Literature DB >> 15210960

The role of iron and copper molecules in the neuronal vulnerability of locus coeruleus and substantia nigra during aging.

Luigi Zecca1, Antonella Stroppolo, Alberto Gatti, Davide Tampellini, Marco Toscani, Mario Gallorini, Giuseppe Giaveri, Paolo Arosio, Paolo Santambrogio, Ruggero G Fariello, Erdem Karatekin, Mark H Kleinman, Nicholas Turro, Oleh Hornykiewicz, Fabio A Zucca.   

Abstract

In this study, a comparative analysis of metal-related neuronal vulnerability was performed in two brainstem nuclei, the locus coeruleus (LC) and substantia nigra (SN), known targets of the etiological noxae in Parkinson's disease and related disorders. LC and SN pars compacta neurons both degenerate in Parkinson's disease and other Parkinsonisms; however, LC neurons are comparatively less affected and with a variable degree of involvement. In this study, iron, copper, and their major molecular forms like ferritins, ceruloplasmin, neuromelanin (NM), manganese-superoxide dismutase (SOD), and copper/zinc-SOD were measured in LC and SN of normal subjects at different ages.

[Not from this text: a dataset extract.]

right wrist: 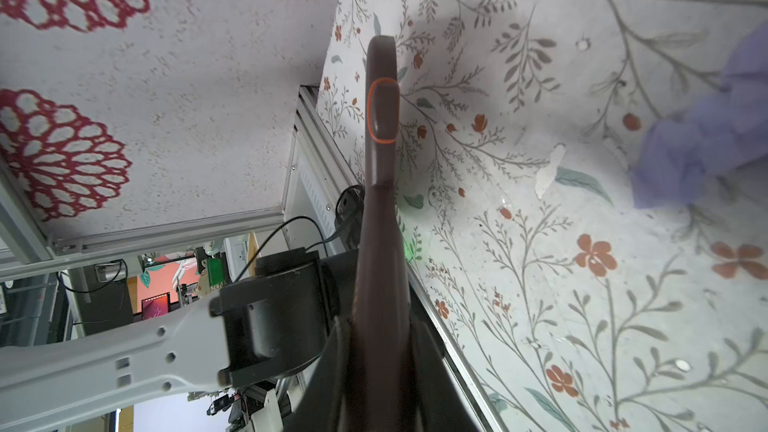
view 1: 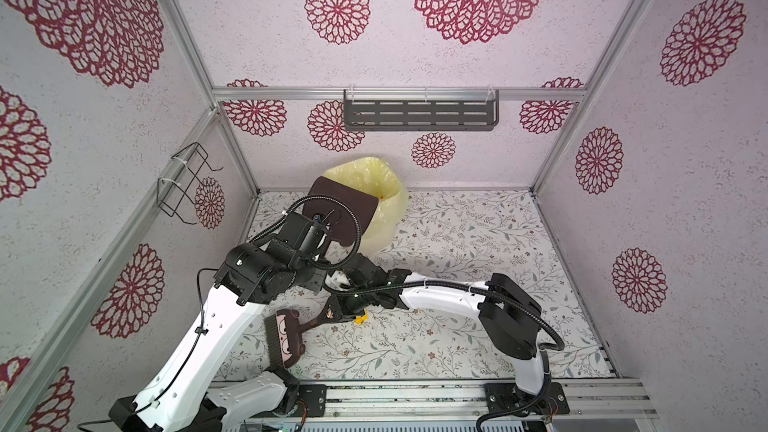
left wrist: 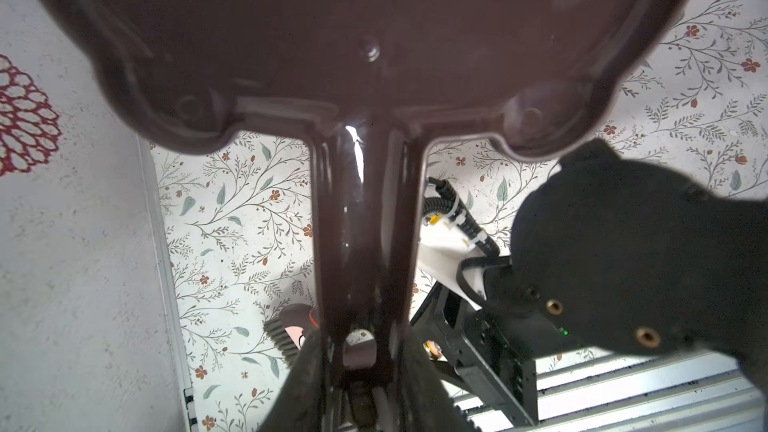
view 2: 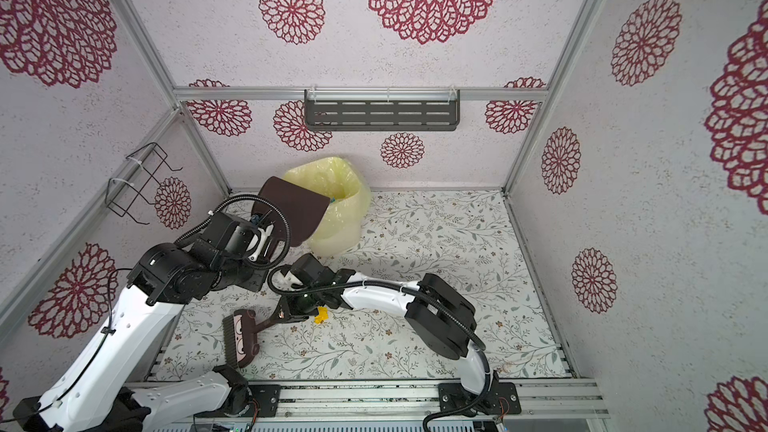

Iron content in LC was much lower than that in SN, and the ratio heavy-chain ferritin/iron in LC was higher than in the SN. The NM concentration was similar in LC and SN, but the iron content in NM of LC was much lower than SN. In both regions, heavy- and light-chain ferritins were present only in glia and were not detectable in neurons. These data suggest that in LC neurons, the iron mobilization and toxicity is lower than that in SN and is efficiently buffered by NM. The bigger damage occurring in SN could be related to the higher content of iron. Ferritins accomplish the same function of buffering iron in glial cells. Ceruloplasmin levels were similar in LC and SN, but copper was higher in LC. However, the copper content in NM of LC was higher than that of SN, indicating a higher copper mobilization in LC neurons. Manganese-SOD and copper/zinc-SOD had similar age trend in LC and SN. These results may explain at least one of the reasons underlying lower vulnerability of LC compared to SN in Parkinsonian syndromes.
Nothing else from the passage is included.